Вивея бросилась к ней.

Старуха была страшна. И без того безумное лицо ее перекосилось, глаза закатились под лоб, и сухая, седая голова со стуком билась о дощатый пол.

— Да помогите же кто-нибудь! — крикнула Вивея.

Преодолевая отвращение и страх, я подошел к старухе и взял в руки ее несчастную, дергающуюся голову.

— Может быть, водой лицо побрызгать?

— Кажется, нельзя…

Так мы сидели на полу, поддерживая старуху и не зная, что делать, пока припадок не прошел сам собой. Филипповна очнулась, удивленно повела стеклянными глазами и, заметив, что я все еще держу ее голову, отпрянула и попыталась встать. Кое-как мы отвели ее в другую половину дома, большую комнату с жарко натопленной русской печью.

Я с трудом находил место, куда можно поставить ногу — весь пол был загроможден сухими и подсыхающими семенами — крылатками клена, белым пухом тополей, желудями, желтыми сережками берез, липовым цветом и множеством других растений, которые я не разглядел в полумраке. Стены тоже были заняты висевшими на гвоздях пучками ягод и трав.

— Идите, я теперь сама, — сказала мне Вивея.

Она вернулась в горницу через полчаса. Гости уже ушли, лесник сидел, понуря голову, и его лохматые, густые волосы нависли над лбом, как меховая шапка.

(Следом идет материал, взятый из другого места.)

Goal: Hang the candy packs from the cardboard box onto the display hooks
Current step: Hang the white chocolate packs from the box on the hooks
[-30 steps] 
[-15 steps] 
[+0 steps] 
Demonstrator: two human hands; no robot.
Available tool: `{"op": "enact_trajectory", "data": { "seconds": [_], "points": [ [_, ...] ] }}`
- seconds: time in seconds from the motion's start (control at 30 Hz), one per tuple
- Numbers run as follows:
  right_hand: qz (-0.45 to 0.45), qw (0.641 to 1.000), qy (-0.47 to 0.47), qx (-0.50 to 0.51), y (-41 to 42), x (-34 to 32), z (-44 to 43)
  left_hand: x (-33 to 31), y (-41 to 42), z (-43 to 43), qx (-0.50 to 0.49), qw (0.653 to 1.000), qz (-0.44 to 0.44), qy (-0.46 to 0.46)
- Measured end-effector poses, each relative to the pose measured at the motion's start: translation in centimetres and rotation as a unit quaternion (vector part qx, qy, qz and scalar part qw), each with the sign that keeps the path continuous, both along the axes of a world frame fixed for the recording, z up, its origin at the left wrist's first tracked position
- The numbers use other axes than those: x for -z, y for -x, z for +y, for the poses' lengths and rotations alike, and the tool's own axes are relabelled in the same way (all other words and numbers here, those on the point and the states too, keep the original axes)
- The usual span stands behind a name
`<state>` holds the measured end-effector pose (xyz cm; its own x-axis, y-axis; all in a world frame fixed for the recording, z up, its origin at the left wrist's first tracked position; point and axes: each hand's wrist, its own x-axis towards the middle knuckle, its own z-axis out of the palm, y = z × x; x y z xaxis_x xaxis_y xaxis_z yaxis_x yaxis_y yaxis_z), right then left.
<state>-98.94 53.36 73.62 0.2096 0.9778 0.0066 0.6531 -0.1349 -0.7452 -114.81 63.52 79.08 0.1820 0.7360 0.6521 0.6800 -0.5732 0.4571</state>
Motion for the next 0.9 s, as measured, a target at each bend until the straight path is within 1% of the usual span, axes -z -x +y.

— Я ж говорила, Парамон Петрович, что ей нельзя пить, — тихо промолвила Вивея.

— Ты думаешь, это от вина? — невольно спросил лесник. — Не от вина, это — от горя… — Он посмотрел на меня. — У нее сына немцы тоже спалили. Услышала про Печеники, вот и вспомнила свое…

4

Утром, впервые за все дни, я разговорился с Вивеей.

Конечно, Вивея не стала за это время красивее, но я просто перестал обращать на это внимание, наверное, привык. Обычно она вставала раньше меня и бежала к озеру купаться. Я просыпался от ее песни, от визгливого восторга Бушуя, кукареканья рыжего петуха и очередной выходки шпака Козыря.

Сегодня же я встал раньше Вивеи. Она вышла из дома в своей обычной «форме» — трусах и майке, но, заметив меня, застеснялась и, нырнув снова в дверь, возвратилась в светлом платье. Платье ей как будто шло, по крайней мере не так выделялись рыжие волосы и мелкие кругляшки веснушек.

— Купаться идете? — спросил я, чтобы что-нибудь спросить.

— Угу, — кивнула Вивея.

— Можно мне с вами? — Я сам не знаю, как и зачем вырвались у меня эти слова.

Она удивленно улыбнулась:

— Пожалуйста…

— Совсем забыл спросить, как старуха?

— Филипповна?.. Уже в лес ушла.

— Вот как… Я места не знаю, где тут купаться…

Мы вошли в лес, звонкий от бестолкового щебета птиц. Казалось, будто они торопились все рассказать друг другу, пока не наступила дневная жара.

— А зачем это она какое-то варево в горшке кипятит? Петрович мне говорил, будто вы знаете?

Вивея ничего не ответила, и я не понял, известно ей что-нибудь или нет. Впрочем, меня это не так уж интересовало.